**Activity:**
Using the records below, count the lines containing "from" and give only the total.

____

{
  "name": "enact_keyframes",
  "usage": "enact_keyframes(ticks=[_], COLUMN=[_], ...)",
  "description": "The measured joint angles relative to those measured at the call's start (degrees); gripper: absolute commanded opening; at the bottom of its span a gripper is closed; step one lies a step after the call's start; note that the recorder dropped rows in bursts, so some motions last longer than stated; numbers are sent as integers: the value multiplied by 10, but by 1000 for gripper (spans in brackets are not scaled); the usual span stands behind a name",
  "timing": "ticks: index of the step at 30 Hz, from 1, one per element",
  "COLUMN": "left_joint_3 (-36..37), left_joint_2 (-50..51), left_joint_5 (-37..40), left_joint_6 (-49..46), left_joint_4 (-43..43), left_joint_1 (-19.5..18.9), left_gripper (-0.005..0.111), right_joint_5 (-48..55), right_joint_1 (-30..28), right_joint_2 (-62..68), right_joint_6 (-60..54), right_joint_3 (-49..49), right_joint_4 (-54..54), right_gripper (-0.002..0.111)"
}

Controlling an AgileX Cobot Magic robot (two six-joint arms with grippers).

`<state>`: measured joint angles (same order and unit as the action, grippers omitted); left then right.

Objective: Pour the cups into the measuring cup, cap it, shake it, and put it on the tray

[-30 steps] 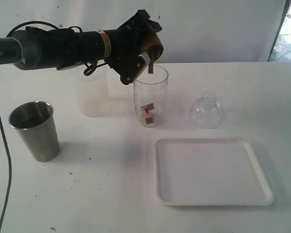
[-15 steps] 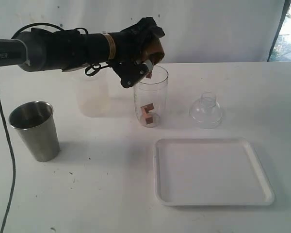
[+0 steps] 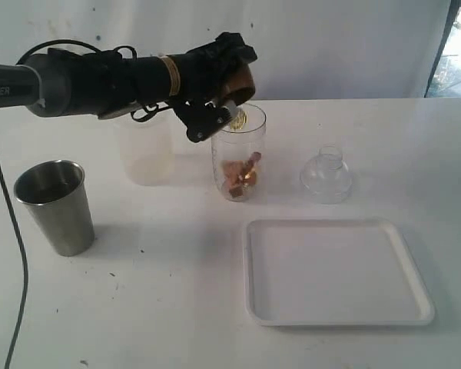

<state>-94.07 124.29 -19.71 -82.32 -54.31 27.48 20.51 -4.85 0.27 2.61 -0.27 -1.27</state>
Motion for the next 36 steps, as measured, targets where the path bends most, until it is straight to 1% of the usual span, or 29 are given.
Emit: enact_keyframes(ticks=[11, 19, 33, 36], left_joint_3=[0, 0, 1, 3], left_joint_2=[0, 0, 0, 0], left_joint_5=[-9, -10, -10, -6], left_joint_6=[-2, -35, -65, -84], left_joint_4=[2, 2, 2, 2], left_joint_1=[0, 11, 11, 14], left_gripper=[0, 0, 0, 0], right_joint_5=[0, 0, 0, 0], right_joint_1=[0, 0, 0, 0], right_joint_2=[0, 0, 0, 0], right_joint_6=[0, 0, 0, 0], right_joint_3=[0, 0, 0, 0], right_joint_4=[0, 0, 0, 0], right_gripper=[0, 0, 0, 0])
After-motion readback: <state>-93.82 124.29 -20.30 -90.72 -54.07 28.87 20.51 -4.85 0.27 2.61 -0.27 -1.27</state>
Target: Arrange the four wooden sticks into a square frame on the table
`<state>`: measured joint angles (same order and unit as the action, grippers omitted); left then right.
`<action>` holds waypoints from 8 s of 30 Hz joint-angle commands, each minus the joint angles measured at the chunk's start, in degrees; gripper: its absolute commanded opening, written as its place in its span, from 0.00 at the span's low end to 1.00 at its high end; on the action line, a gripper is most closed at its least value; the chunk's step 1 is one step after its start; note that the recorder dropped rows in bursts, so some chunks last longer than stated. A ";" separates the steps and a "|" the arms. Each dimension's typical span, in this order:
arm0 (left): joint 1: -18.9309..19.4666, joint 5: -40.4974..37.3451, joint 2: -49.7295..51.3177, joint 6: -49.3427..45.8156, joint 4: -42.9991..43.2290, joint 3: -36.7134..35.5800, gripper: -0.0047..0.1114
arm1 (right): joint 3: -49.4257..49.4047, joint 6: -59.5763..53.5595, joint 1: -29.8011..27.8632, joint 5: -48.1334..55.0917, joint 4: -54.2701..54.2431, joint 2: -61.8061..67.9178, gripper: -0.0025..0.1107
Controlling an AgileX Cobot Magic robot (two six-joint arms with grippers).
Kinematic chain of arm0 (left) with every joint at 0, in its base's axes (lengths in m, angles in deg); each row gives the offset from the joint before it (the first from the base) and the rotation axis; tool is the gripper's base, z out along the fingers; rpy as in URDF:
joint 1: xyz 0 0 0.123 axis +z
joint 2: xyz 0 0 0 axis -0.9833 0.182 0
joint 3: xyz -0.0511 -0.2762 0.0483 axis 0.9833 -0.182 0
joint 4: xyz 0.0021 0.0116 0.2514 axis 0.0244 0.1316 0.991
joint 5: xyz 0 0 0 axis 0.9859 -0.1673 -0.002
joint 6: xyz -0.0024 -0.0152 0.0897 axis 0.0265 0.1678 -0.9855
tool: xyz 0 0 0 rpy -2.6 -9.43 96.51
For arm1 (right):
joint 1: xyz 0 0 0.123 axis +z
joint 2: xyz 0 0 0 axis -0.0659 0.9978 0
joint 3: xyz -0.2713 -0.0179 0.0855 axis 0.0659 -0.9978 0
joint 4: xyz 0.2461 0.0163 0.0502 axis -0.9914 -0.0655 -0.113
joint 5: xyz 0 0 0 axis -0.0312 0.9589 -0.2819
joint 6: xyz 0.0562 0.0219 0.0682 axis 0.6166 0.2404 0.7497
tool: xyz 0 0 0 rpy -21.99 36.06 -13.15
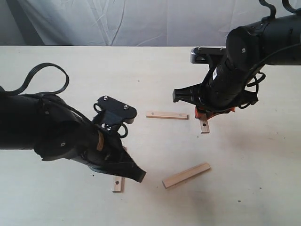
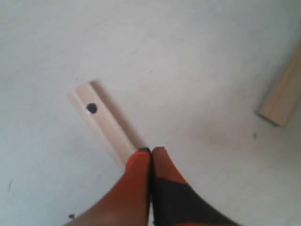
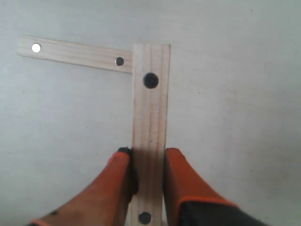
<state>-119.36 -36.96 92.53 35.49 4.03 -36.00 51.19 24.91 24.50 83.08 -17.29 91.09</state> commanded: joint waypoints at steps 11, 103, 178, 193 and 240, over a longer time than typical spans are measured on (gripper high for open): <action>0.33 0.12 0.75 25.47 12.83 -0.45 0.35 | 0.31 -0.42 -0.21 -0.13 -0.85 -0.17 0.02; 8.30 12.50 7.54 25.41 6.24 5.90 0.04 | -0.36 -0.21 3.21 -16.13 -2.30 13.65 0.02; 6.78 9.08 18.59 25.26 6.26 15.68 0.04 | 5.94 -6.86 -0.88 -1.37 -1.53 10.50 0.02; 6.78 7.96 18.19 25.26 9.03 15.68 0.04 | 5.94 -11.15 1.47 -7.45 -14.00 12.55 0.02; 6.78 10.55 18.19 25.49 5.97 15.68 0.04 | 5.94 -11.61 -0.79 -6.61 -16.23 13.12 0.30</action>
<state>-112.68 -26.87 111.27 60.85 10.02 -20.05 56.92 12.93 23.83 76.88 -34.31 104.22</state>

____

**Result:**
3